Parmi les voix qui se sont fait entendre, celle de Maître Omar Kavotha, cofondateur du Centre d’Études pour la Promotion de la Paix, la Démocratie et les Droits de l’Homme (CEPADHO) et vice-président honoraire de la société civile du Nord-Kivu. Ce dernier salue une initiative qu’il qualifie de déterminante dans le contexte sécuritaire actuel de l’Est de la République démocratique du Congo.
Selon lui, ces opérations traduisent la volonté des autorités congolaises de mettre fin aux accusations récurrentes du Rwanda, qui reproche à Kinshasa de soutenir les FDLR sur son territoire.

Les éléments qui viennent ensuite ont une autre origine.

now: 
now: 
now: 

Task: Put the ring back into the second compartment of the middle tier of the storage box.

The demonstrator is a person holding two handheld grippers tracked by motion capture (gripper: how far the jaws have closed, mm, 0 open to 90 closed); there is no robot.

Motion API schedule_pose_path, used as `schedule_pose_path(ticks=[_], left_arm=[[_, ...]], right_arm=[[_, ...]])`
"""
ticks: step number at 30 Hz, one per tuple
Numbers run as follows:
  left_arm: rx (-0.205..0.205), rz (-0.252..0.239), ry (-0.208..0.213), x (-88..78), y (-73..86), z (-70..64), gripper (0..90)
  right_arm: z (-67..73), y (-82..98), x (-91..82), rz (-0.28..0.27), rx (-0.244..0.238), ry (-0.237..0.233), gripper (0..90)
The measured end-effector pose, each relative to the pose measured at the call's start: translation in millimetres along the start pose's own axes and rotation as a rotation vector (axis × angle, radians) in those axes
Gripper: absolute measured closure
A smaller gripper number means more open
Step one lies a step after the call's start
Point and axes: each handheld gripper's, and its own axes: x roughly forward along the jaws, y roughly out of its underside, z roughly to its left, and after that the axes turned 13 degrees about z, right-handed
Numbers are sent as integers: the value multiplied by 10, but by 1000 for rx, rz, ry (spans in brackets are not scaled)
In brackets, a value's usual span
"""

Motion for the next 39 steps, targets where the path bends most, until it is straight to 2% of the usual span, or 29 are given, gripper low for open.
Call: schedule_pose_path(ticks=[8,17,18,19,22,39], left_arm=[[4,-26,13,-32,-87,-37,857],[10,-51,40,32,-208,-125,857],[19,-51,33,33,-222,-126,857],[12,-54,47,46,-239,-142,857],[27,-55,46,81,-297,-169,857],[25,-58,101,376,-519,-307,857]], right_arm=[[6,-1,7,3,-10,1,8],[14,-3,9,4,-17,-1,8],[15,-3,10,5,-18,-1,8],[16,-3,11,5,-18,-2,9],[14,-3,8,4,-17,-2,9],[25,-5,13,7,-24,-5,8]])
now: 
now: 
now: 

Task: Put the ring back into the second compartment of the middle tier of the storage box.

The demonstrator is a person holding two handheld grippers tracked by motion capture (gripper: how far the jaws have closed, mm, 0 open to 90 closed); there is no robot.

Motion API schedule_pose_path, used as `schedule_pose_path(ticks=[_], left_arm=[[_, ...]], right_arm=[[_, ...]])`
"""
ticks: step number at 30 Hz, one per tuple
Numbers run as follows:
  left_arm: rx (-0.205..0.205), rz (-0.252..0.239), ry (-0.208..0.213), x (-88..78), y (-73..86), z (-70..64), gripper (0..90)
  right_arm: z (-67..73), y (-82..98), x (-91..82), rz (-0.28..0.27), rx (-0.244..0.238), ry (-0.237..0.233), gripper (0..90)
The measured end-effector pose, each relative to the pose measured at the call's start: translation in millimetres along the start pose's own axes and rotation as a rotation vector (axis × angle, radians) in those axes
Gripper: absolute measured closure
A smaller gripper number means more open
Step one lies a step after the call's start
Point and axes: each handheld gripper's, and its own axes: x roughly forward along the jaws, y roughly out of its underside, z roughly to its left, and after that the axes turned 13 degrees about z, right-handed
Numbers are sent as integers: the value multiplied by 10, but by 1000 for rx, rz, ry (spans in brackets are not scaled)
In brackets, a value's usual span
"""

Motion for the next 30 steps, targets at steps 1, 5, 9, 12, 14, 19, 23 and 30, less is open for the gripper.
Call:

«Nous tenons à saluer à sa juste valeur cette annonce. Les FDLR qui ne saisiront pas ce message devront se rendre volontairement pour être rapatriés dans leur pays d’origine. Cette action montre également que la RDC entend mettre fin aux accusations injustifiées du Rwanda», a déclaré Me Omar Kavotha.

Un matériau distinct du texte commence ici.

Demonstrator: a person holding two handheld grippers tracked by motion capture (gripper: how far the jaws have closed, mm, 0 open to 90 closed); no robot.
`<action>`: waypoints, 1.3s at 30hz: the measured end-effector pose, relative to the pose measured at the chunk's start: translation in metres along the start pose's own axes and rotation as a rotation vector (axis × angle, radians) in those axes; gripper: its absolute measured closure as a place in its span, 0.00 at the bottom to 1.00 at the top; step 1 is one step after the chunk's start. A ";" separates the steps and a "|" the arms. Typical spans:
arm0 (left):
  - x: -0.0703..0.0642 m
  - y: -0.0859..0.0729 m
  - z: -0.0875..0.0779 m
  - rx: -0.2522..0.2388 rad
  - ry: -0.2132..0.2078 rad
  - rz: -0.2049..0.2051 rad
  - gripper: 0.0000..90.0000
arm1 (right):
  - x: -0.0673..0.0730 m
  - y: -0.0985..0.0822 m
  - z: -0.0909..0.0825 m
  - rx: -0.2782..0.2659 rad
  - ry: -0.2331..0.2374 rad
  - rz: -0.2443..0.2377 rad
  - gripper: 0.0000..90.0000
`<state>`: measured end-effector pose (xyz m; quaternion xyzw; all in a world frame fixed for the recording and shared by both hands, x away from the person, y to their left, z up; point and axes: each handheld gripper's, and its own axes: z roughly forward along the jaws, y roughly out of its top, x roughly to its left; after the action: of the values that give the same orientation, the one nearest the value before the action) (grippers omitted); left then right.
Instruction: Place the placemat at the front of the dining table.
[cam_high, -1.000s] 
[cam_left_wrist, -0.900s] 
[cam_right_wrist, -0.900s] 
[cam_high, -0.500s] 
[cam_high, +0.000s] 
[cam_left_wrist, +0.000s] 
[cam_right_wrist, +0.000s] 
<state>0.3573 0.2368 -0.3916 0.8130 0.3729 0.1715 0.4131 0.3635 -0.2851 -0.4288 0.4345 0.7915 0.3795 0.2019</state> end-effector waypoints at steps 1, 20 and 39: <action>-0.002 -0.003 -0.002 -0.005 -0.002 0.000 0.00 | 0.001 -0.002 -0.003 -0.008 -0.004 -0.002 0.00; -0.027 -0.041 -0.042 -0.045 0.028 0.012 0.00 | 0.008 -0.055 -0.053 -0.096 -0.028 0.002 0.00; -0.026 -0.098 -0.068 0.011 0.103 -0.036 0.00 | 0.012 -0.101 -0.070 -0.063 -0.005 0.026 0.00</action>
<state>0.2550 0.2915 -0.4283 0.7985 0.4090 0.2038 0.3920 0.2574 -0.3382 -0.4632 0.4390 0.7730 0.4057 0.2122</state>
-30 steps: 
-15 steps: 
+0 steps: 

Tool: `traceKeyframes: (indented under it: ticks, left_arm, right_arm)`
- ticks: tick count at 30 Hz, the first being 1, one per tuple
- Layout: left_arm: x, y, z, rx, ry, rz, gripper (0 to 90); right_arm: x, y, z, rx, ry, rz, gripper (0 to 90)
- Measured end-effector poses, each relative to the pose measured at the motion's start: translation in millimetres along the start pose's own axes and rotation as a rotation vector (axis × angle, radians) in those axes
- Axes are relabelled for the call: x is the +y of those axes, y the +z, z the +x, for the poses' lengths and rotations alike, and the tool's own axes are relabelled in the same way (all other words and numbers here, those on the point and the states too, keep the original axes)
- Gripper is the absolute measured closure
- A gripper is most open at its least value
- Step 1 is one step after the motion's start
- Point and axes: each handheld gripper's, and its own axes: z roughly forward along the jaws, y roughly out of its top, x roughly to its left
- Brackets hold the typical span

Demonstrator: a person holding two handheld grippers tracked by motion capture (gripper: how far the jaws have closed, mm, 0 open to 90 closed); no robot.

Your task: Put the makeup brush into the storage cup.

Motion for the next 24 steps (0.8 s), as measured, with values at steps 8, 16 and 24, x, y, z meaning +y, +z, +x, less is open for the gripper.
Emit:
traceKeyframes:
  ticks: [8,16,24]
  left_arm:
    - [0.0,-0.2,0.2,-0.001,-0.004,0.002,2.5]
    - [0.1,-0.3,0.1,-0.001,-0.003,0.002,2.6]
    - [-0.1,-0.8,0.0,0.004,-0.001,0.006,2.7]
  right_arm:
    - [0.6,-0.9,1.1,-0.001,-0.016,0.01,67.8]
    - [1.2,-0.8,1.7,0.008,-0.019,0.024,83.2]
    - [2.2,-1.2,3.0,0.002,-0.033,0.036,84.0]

L’acteur de la société civile rappelle également que l’accord de Washington engage le Rwanda à retirer ses troupes du territoire congolais et à respecter ses engagements de bonne foi. À cet effet, des mouvements de troupes rwandaises ont été observés la semaine dernière dans plusieurs zones des territoires de Lubero et Walikale, suscitant à la fois espoir et prudence au sein de la population locale.
Pour Me Omar Kavotha, si ces retraits se confirment, ils pourraient ouvrir la voie à un renforcement de l’autorité de l’État dans cette partie du pays. Les FARDC seraient ainsi mieux positionnées pour assurer la sécurité des populations civiles et stabiliser durablement la province du Nord-Kivu, longtemps secouée par des conflits armés.